* TASK STATEMENT: There is one span to output from the data below: the lines starting at the line with "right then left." and ending at the line with "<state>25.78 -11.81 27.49". Output it exactly, ends included, nothing more.

* STORED DATA:
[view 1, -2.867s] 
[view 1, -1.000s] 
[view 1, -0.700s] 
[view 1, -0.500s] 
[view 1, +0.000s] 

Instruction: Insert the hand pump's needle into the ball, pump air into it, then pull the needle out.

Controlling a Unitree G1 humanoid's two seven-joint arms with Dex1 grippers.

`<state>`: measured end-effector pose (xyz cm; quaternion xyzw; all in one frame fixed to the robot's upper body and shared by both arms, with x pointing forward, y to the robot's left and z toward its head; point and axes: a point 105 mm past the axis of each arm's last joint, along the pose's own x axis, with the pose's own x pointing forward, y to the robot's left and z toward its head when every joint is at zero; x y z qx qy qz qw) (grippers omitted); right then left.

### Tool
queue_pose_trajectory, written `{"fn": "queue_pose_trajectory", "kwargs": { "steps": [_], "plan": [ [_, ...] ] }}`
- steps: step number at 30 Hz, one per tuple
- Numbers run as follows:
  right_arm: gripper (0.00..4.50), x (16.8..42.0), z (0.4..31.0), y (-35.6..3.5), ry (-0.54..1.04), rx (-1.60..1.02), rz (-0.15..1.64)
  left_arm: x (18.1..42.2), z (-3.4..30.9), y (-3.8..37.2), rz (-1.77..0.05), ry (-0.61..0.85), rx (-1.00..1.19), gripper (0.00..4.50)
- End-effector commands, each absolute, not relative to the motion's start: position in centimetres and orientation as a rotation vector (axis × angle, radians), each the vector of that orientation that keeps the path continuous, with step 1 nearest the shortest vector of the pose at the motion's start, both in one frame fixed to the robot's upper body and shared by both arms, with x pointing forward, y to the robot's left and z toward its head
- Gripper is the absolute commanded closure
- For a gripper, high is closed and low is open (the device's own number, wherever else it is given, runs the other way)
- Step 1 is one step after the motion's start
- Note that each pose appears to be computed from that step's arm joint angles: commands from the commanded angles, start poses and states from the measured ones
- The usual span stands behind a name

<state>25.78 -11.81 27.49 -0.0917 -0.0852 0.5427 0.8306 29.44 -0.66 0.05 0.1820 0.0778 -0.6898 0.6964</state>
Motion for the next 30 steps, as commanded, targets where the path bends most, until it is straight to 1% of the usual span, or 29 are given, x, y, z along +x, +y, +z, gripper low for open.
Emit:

* YOUR SOLUTION:
`<state>`: measured end-effector pose (xyz cm; quaternion xyzw; all in one frame fixed to the robot's upper body and shared by both arms, with x pointing forward, y to the robot's left and z toward its head; point and axes: a point 105 mm past the axis of each arm's last joint, along the pose's own x axis, with the pose's own x pointing forward, y to the robot's left and z toward its head when every joint is at zero; x y z qx qy qz qw) (grippers omitted); right then left.

### Tool
queue_pose_trajectory, written `{"fn": "queue_pose_trajectory", "kwargs": { "steps": [_], "plan": [ [_, ...] ] }}`
- steps: step number at 30 Hz, one per tuple
- Numbers run as follows:
  right_arm: gripper (0.00..4.50), x (16.8..42.0), z (0.4..31.0), y (-35.6..3.5), ry (-0.54..1.04), rx (-1.60..1.02), rz (-0.15..1.64)
  left_arm: x (18.1..42.2), z (-3.4..30.9), y (-3.8..37.2), rz (-1.77..0.05), ry (-0.61..0.85), rx (-1.00..1.19), gripper (0.00..4.50)
- End-effector commands, each absolute, not relative to the motion's start: position in centimetres and orientation as a rotation vector (axis × angle, radians), each the vector of that orientation that keeps the path continuous, with step 1 nearest the shortest vector of the pose at the motion's start, both in one frame fixed to the robot's upper body and shared by both arms, with x pointing forward, y to the robot's left and z toward its head
- Gripper is the absolute commanded closure
- For a gripper, high is closed and low is open (the device's own number, wherever else it is given, runs the other way)
- Step 1 is one step after the motion's start
- Note that each pose appears to be computed from that step's arm joint angles: commands from the commanded angles, start poses and states from the measured ones
- The usual span stands behind a name

<state>25.78 -11.81 27.49 -0.0917 -0.0852 0.5427 0.8306 29.44 -0.66 0.05 0.1820 0.0778 -0.6898 0.6964</state>

The output given is complete.